### Required work
Wherever the listing has a line with the string "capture", copy that line out.

### Listed entries

○ ○ ○ ○ ○

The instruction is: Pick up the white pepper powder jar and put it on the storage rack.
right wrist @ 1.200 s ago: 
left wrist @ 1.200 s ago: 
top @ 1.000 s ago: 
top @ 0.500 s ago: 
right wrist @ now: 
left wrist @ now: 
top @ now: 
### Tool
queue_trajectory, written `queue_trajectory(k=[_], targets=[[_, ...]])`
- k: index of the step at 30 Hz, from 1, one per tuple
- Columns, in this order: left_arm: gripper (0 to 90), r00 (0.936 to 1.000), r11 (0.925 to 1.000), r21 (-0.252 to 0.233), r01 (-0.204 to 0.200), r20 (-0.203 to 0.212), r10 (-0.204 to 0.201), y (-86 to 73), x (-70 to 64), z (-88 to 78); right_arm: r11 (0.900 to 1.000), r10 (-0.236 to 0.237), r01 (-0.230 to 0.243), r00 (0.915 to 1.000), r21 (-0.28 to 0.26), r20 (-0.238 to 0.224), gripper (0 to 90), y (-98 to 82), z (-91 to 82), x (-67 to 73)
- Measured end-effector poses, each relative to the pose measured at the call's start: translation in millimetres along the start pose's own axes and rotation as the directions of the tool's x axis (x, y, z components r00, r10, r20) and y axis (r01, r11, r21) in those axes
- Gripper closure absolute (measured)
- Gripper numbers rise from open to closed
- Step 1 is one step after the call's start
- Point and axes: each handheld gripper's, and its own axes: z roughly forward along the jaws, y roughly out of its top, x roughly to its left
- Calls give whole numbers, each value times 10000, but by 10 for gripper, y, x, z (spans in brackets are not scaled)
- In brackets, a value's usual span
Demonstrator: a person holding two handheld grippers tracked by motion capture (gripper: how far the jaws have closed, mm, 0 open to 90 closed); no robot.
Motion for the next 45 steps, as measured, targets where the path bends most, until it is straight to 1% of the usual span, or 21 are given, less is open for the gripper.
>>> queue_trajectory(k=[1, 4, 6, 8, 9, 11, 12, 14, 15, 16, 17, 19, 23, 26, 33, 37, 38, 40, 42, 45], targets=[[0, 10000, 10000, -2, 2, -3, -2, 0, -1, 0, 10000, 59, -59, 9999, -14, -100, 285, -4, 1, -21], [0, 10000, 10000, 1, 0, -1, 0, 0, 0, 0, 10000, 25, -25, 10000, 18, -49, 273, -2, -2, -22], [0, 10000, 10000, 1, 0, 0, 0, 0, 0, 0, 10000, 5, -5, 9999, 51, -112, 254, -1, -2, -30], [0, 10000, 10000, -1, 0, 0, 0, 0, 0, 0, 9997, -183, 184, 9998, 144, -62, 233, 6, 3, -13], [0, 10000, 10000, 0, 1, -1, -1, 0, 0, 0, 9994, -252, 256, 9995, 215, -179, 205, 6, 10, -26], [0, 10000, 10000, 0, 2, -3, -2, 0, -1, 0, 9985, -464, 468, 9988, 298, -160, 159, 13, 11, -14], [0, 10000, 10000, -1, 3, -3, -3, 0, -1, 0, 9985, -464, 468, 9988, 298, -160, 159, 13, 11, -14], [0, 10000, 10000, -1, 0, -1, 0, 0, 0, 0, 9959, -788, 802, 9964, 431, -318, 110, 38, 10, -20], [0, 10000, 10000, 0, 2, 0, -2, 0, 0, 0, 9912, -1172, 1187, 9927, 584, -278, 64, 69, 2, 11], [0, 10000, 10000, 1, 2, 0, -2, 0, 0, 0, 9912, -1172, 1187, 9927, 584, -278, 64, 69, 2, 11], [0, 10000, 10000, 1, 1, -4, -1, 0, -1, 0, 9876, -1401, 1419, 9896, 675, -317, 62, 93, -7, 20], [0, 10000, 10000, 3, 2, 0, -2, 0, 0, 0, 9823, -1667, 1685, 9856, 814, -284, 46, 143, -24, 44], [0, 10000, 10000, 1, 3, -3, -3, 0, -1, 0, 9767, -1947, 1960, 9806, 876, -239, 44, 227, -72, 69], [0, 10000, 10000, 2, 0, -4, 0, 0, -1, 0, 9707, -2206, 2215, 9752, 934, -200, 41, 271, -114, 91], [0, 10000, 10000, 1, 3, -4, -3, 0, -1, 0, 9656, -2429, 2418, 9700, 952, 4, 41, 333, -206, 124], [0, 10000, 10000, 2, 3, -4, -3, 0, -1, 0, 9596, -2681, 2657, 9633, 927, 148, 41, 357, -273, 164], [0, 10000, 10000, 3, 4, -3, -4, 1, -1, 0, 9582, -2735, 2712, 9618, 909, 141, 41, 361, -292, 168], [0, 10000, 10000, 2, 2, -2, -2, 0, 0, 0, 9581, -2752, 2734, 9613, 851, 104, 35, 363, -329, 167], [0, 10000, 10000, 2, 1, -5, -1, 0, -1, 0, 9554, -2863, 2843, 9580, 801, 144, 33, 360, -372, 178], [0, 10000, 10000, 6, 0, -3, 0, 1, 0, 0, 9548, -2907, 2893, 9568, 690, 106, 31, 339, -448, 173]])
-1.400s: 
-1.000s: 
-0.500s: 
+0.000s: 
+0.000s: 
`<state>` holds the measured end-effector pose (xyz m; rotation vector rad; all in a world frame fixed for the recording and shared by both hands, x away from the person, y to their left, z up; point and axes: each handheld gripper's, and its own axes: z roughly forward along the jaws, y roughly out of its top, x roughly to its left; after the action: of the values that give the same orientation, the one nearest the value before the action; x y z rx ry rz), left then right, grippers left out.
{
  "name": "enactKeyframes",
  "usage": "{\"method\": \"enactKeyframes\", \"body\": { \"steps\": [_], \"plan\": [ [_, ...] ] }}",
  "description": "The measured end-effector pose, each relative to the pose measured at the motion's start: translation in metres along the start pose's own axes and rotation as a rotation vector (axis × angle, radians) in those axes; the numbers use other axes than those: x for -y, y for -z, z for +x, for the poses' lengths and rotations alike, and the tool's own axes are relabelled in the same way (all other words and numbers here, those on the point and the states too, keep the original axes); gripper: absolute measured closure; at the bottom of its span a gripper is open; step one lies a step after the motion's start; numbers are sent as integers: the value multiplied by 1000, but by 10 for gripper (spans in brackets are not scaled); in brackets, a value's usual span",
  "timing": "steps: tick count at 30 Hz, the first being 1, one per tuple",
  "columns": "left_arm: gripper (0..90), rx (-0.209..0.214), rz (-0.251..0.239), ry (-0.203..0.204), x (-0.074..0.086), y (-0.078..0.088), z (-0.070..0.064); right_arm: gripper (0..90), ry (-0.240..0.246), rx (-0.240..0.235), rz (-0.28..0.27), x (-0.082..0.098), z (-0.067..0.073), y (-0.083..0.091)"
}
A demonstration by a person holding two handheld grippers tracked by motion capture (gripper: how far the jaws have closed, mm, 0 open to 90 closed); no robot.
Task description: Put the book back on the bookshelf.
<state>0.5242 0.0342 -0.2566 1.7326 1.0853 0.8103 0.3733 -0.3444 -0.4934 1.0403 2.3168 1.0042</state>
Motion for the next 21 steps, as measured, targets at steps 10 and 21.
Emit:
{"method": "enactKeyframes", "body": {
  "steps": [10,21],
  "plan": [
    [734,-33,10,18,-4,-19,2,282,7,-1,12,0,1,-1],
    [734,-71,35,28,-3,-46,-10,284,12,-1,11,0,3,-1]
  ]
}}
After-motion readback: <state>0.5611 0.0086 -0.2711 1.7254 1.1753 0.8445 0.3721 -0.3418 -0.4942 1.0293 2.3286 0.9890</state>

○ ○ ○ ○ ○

### Reply
Demonstrator: a person holding two handheld grippers tracked by motion capture (gripper: how far the jaws have closed, mm, 0 open to 90 closed); no robot.
A demonstration by a person holding two handheld grippers tracked by motion capture (gripper: how far the jaws have closed, mm, 0 open to 90 closed); no robot.

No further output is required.